Report every line of the records that contains the word "black".

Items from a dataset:
------------------------------------

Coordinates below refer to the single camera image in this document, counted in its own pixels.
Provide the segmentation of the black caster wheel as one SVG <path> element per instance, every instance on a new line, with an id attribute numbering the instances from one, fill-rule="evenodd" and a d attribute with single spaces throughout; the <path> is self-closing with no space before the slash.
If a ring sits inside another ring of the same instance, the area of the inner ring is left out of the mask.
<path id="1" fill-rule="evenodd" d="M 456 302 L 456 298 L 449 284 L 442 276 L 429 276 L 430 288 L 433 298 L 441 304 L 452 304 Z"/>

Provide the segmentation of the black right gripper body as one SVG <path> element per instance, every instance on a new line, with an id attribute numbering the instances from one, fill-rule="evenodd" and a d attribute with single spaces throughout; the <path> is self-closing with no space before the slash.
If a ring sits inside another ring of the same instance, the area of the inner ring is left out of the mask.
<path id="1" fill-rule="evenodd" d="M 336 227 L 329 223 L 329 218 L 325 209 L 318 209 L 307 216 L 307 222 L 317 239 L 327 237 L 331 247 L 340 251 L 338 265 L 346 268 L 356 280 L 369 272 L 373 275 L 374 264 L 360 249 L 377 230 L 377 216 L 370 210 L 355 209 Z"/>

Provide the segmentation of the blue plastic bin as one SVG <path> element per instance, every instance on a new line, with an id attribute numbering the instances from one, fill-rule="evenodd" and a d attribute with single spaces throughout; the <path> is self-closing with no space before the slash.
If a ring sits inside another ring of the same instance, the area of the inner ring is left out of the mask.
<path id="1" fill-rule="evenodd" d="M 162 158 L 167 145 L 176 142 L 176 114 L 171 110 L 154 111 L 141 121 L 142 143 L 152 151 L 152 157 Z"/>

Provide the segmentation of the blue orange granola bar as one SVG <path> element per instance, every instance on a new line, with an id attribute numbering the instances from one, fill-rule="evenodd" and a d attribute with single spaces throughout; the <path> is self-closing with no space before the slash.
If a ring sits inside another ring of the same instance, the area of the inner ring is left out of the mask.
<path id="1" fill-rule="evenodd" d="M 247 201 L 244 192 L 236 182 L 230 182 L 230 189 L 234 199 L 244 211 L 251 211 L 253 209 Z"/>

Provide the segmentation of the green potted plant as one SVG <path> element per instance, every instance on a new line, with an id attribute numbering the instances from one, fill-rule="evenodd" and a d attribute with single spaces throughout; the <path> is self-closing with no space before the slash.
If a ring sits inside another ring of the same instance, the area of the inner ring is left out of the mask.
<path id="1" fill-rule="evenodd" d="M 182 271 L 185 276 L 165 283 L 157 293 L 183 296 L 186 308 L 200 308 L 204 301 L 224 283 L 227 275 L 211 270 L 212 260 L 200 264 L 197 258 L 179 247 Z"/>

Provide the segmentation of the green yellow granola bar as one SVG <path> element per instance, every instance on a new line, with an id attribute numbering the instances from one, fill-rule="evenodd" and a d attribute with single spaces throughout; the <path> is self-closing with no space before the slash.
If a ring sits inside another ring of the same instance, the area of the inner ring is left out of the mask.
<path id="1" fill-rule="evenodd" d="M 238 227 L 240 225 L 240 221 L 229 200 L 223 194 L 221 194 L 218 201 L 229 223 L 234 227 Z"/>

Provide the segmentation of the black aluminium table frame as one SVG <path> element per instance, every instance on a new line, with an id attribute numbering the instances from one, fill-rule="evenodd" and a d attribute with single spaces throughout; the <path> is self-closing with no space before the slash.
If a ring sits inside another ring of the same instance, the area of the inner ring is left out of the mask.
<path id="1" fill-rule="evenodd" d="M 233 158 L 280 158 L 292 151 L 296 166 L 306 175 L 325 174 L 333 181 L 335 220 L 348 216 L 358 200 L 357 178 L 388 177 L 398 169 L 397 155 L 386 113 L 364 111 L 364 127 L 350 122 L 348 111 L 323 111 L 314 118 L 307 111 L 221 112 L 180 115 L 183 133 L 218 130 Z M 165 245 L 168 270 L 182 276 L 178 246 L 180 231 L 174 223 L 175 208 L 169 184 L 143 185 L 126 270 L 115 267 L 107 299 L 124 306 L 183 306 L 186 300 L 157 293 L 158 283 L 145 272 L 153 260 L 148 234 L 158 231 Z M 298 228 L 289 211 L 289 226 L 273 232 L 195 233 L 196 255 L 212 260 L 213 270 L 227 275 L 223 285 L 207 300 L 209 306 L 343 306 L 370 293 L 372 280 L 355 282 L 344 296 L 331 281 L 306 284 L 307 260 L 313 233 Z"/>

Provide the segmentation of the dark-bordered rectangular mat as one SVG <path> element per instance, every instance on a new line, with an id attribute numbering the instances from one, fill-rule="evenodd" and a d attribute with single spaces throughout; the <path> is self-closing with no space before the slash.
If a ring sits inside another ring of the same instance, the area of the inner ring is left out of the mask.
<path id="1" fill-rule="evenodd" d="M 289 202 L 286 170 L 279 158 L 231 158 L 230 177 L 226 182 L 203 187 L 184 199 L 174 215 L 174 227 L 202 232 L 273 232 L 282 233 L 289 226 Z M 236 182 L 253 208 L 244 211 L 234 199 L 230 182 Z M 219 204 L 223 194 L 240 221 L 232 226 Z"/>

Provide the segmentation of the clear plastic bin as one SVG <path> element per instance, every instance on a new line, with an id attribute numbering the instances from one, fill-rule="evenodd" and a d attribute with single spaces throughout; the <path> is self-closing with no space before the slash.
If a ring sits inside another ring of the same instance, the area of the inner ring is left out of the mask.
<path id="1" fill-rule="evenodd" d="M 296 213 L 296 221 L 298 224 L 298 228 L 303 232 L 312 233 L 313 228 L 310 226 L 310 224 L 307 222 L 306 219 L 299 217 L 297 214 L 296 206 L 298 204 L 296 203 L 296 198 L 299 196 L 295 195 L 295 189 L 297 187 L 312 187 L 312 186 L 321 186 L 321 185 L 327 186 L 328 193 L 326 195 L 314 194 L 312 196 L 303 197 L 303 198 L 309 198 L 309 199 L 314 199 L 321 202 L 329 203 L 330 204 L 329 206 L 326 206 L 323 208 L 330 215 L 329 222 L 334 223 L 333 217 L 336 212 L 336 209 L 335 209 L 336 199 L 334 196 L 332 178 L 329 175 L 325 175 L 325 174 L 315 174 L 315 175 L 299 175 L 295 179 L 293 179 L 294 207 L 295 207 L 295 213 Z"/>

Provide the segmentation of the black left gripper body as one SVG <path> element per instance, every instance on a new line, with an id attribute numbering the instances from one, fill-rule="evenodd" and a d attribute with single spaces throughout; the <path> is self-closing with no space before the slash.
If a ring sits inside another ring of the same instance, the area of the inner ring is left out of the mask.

------------------------------------

Task response —
Provide the segmentation of the black caster wheel as one SVG <path> element per instance, every instance on a new line, with an id attribute numbering the instances from one, fill-rule="evenodd" and a d attribute with single spaces throughout; the <path> is self-closing with no space before the slash.
Provide the segmentation of the black right gripper body as one SVG <path> element per instance, every instance on a new line, with an id attribute numbering the instances from one, fill-rule="evenodd" and a d attribute with single spaces throughout; the <path> is self-closing with no space before the slash.
Provide the segmentation of the black aluminium table frame as one SVG <path> element per instance, every instance on a new line, with an id attribute numbering the instances from one, fill-rule="evenodd" and a d attribute with single spaces throughout; the <path> is self-closing with no space before the slash.
Provide the segmentation of the black left gripper body as one SVG <path> element per instance, every instance on a new line, with an id attribute numbering the instances from one, fill-rule="evenodd" and a d attribute with single spaces throughout; the <path> is self-closing with no space before the slash.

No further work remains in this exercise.